# PROBLEM REQUIREMENTS
The number of lines below containing the word "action" is all that should be returned.

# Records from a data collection

[Start of Attachment]

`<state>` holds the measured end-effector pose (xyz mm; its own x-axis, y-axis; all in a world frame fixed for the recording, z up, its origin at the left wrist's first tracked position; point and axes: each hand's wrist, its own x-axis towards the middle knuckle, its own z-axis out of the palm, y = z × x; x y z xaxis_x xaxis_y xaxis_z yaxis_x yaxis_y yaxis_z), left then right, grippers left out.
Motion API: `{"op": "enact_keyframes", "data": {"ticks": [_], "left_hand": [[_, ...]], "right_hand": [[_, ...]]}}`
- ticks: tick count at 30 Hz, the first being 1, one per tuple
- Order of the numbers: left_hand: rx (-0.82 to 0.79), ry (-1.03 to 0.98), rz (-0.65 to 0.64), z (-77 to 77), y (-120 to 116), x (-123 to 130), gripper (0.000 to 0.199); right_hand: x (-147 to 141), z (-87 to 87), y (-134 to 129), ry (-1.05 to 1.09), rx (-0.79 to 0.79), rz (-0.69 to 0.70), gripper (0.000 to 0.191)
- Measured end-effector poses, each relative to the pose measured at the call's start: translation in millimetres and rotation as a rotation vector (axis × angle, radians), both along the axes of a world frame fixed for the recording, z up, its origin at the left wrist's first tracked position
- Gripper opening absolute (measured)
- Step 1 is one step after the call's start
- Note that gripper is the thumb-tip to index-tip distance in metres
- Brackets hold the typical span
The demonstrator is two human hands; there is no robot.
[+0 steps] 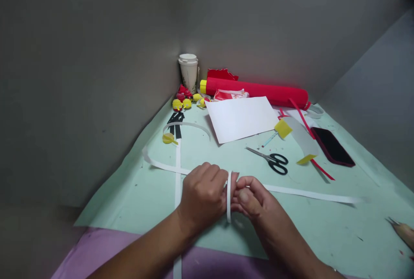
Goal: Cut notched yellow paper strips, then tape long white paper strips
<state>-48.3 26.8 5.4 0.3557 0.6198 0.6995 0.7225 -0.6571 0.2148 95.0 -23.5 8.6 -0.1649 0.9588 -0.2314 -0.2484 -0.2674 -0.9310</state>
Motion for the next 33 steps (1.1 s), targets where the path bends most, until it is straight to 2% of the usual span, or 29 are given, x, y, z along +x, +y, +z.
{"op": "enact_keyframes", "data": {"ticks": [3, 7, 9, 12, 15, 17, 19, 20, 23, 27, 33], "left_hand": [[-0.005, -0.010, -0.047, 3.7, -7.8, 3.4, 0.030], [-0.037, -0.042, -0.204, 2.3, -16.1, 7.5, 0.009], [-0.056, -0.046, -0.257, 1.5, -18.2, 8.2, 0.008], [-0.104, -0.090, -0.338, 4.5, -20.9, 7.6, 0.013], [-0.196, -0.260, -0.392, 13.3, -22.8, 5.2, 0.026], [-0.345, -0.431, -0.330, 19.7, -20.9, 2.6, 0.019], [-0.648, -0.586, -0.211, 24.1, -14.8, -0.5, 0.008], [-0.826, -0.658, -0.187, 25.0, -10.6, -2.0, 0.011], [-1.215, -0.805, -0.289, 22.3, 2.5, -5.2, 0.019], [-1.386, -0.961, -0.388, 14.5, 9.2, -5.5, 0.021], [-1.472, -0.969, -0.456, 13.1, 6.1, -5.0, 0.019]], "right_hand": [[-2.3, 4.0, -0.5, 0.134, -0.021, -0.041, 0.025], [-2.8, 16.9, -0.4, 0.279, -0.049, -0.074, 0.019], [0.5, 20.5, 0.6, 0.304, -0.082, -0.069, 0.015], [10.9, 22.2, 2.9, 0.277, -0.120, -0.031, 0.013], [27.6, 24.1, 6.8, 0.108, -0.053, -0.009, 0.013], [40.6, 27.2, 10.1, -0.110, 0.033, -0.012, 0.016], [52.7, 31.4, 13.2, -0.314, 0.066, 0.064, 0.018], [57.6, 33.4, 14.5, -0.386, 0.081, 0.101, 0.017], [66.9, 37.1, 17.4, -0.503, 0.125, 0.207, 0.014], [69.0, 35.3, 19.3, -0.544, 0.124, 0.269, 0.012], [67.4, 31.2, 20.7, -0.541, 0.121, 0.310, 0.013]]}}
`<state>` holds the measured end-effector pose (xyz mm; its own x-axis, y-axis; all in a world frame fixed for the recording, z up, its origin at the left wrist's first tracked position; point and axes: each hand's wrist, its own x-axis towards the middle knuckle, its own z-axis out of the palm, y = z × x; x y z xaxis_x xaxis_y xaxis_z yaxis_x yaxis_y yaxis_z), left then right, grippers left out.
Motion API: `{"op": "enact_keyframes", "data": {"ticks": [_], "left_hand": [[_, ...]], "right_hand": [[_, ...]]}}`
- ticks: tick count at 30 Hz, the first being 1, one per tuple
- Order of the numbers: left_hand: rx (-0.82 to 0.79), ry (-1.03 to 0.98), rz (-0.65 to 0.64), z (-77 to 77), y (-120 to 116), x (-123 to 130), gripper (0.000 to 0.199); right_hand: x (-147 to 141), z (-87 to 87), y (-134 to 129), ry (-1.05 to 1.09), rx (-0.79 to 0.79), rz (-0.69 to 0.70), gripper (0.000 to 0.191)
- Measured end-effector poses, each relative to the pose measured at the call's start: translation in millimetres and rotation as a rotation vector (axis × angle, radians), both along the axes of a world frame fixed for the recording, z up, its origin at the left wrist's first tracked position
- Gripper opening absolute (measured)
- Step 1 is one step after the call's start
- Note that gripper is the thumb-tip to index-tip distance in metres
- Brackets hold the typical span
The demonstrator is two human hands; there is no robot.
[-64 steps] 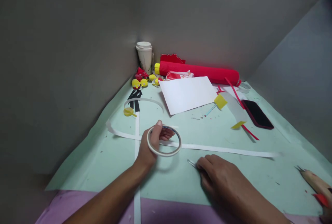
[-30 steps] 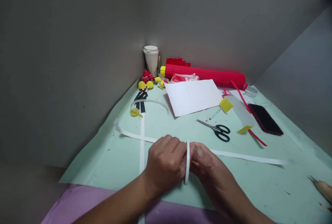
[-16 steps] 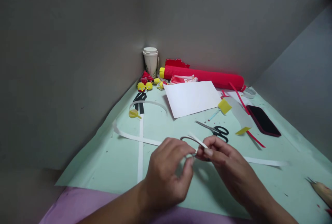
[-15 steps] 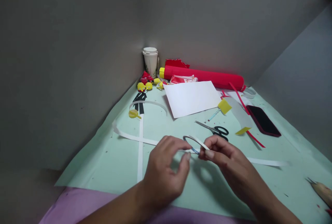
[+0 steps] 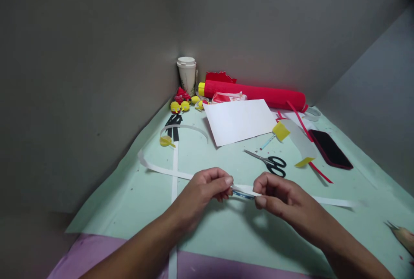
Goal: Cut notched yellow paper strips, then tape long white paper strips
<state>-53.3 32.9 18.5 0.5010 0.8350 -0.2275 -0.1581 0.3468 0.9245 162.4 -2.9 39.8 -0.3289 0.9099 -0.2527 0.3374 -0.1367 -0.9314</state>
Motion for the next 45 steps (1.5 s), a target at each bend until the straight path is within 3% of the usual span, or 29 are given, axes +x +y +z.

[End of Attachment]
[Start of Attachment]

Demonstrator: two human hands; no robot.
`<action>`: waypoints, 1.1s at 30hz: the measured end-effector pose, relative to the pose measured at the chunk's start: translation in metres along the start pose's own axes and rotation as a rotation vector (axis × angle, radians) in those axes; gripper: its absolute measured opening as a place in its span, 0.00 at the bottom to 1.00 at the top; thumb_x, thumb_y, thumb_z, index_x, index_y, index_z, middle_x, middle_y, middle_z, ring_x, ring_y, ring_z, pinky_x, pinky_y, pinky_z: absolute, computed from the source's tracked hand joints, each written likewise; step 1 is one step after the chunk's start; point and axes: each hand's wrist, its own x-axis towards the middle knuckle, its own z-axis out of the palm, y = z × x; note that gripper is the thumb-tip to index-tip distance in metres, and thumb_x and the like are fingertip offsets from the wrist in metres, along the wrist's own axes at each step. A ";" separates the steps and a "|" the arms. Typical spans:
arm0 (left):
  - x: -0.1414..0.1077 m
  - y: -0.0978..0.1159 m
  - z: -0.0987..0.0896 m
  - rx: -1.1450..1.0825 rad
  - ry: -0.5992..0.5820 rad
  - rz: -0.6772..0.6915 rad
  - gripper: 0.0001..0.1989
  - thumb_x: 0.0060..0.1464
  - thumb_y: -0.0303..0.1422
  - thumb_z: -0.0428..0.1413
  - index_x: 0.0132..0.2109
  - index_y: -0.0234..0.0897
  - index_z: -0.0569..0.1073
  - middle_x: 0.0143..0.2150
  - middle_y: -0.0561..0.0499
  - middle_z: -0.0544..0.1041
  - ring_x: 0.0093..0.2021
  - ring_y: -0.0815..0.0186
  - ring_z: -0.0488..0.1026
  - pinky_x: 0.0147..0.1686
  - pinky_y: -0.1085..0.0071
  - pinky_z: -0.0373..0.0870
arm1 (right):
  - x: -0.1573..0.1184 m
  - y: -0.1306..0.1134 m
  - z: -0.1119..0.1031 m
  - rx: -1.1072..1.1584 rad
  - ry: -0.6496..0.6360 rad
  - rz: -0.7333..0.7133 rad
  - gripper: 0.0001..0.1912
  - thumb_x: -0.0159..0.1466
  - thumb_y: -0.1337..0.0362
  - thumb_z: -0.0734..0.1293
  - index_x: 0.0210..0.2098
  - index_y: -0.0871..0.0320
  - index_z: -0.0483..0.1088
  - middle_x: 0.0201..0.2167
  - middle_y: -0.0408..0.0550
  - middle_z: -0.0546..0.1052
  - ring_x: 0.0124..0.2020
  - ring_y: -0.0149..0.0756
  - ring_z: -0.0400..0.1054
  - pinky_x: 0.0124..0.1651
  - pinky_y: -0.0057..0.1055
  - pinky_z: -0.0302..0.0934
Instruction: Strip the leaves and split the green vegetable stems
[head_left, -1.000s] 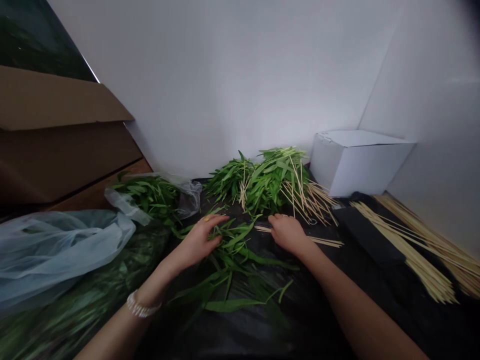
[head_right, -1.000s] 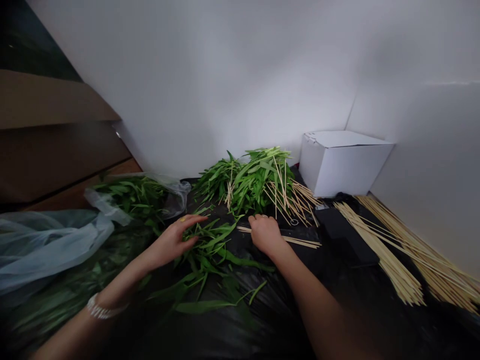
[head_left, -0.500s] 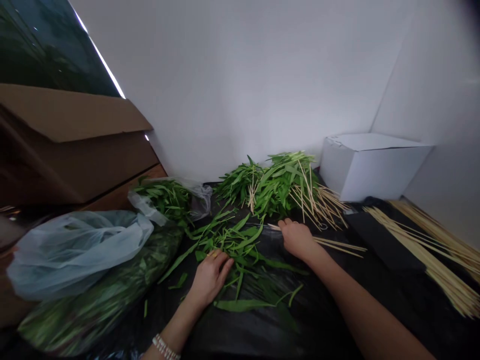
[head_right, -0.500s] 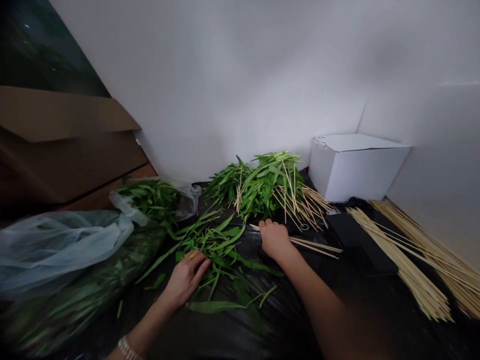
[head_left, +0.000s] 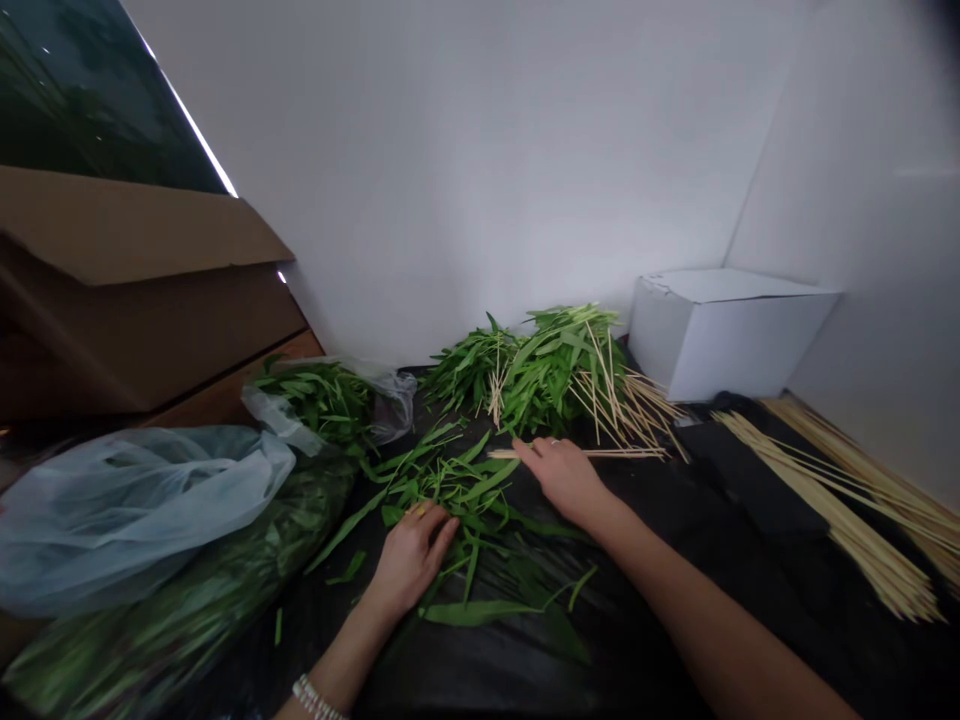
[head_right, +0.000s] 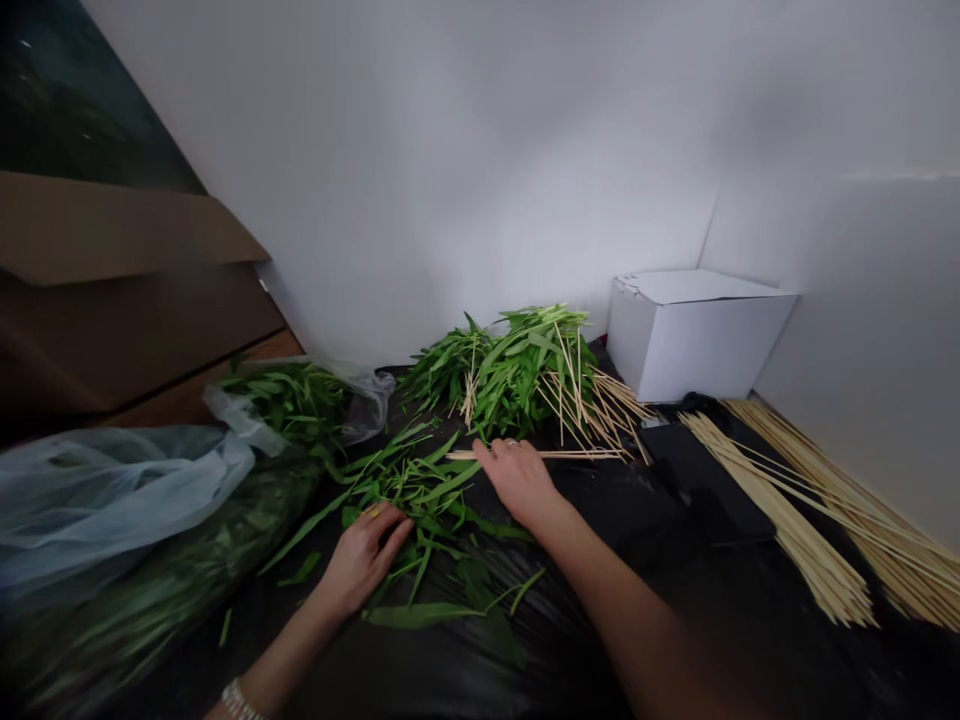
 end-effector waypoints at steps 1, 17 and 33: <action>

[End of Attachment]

# ANSWER BOX
2